(Data shown Opens)

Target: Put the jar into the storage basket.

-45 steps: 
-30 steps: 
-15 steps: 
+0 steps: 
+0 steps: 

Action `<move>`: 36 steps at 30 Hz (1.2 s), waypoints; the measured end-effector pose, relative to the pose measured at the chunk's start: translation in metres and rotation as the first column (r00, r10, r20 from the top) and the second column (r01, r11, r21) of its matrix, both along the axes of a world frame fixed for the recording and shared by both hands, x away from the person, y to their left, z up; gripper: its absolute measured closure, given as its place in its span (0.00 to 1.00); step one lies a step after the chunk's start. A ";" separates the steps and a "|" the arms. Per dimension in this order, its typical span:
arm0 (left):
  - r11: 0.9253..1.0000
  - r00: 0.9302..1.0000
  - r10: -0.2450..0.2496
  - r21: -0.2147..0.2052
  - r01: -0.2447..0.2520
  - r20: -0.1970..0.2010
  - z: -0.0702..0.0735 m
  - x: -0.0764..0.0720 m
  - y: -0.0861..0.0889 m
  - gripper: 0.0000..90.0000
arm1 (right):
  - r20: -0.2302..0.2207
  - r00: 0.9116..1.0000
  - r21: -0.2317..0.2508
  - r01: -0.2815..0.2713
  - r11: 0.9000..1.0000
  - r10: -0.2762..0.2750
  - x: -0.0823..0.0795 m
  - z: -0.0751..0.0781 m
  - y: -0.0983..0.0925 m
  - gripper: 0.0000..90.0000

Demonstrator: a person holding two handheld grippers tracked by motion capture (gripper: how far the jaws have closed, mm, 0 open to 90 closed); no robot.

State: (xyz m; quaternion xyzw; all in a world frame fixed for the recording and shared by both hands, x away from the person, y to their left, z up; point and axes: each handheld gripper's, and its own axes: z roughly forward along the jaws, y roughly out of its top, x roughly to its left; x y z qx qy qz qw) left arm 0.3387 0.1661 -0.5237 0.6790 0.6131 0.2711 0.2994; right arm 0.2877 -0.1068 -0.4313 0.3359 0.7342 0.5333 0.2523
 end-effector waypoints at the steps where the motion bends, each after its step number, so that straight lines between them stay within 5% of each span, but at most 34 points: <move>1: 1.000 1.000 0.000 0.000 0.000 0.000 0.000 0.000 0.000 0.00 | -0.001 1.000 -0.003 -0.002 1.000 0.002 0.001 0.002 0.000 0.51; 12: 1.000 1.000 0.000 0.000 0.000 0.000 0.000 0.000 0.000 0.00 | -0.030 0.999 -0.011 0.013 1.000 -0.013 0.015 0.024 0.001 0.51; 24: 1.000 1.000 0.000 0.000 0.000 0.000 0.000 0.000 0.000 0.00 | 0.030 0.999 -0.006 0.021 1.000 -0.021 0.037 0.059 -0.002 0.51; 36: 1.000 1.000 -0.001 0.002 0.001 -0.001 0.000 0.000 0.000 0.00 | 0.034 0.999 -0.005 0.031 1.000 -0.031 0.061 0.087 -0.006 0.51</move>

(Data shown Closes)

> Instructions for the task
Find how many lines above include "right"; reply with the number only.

> Exercise result
2